В те времена и «сувениры» были соответствующие. Вольдемар Левенштерн записал после Бородинского сражения: «я видел молодого Шереметева, получившего большую рану саблей по лицу: подобная рана всегда делает честь кавалерийскому офицеру». Барон Марбо при осаде Сарагосы был ранен необычной пулей – очень большого калибра, сплющенная молотком, на каждой стороне был выгравирован крест. Из-за зазубрин эта пуля была похожа на шестеренку от часов. Император Наполеон отослал пулю, вынутую из груди де Марбо, на память его матери.
Генерал Коновницын после Бородинского сражения отослал домой свой сюртук, у которого пролетевшим ядром оторвало обе полы. Генерал в свои 38 лет совершенно по-мальчишески рассматривал это как «куриоз». Жена Анна Ивановна в ответ писала: «Как все твои люди рыдали, видя твой сюртук»: женщины и тогда были мудрее самых умных мужчин, а мужчины и тогда были как дети. Тот же Коновницын уже при отступлении французов посылал домой детям отбитые у неприятеля пушки: «Петруше посылаю на память, надобно сделать лафет и ее беречь. Другую пушку, маленькую, мне сейчас принесли – посылаю Ване милому».
7
Место в истории, которое было целью тысяч молодых людей, гарантировал только подвиг – но его нужно было еще «застолбить» за собой. Из-за этого война годами продолжалась на страницах мемуаров.

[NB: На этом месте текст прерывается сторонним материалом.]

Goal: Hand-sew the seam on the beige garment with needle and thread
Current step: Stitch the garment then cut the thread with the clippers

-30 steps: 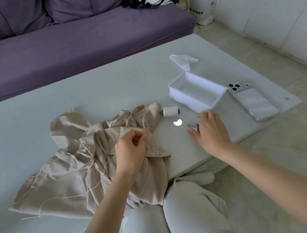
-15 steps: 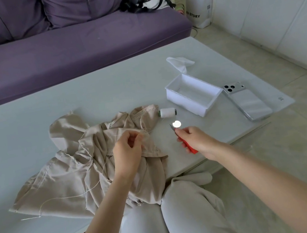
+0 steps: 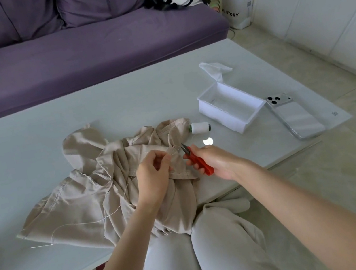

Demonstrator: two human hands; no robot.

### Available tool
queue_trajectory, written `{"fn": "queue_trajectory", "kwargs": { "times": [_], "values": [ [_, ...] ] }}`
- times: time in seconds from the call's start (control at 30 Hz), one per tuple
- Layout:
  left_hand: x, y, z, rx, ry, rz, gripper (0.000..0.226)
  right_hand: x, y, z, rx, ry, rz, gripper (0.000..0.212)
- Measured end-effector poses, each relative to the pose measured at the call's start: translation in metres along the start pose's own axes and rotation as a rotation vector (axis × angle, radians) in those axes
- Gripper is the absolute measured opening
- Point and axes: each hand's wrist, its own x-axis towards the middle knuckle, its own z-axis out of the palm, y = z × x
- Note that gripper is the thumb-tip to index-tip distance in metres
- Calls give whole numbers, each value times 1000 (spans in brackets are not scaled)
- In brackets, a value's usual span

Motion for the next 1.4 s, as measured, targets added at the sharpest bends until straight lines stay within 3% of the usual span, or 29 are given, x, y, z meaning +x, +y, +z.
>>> {"fn": "queue_trajectory", "kwargs": {
  "times": [1.17,1.27,1.4],
  "values": [
    [0,-6,-2,33,-24,-39,11,12,8,-5,-123,0,-81,39],
    [0,-3,-4,6,10,-47,12,12,10,-7,-221,54,-129,37],
    [2,-1,-8,-38,47,-53,12,11,21,-19,-492,242,-334,29]
  ]
}}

Ермолов, при Прейсиш-Эйлау собравший на русском левом фланге 36 орудий и несколько часов картечью отбивавший французские атаки, был представлен Беннигсеном к Георгиевскому кресту 3-й степени, который однако получил Кутайсов, какового по старшинству чина посчитали организатором обороны. «Его одно любопытство привело на мою батарею, и, как я не был в его команде, то он и не мешался в мои распоряжения», – раздраженно пишет Ермолов, заключая: «Вот продолжение тех неприятностей по службе, которыми так часто я наделяем!».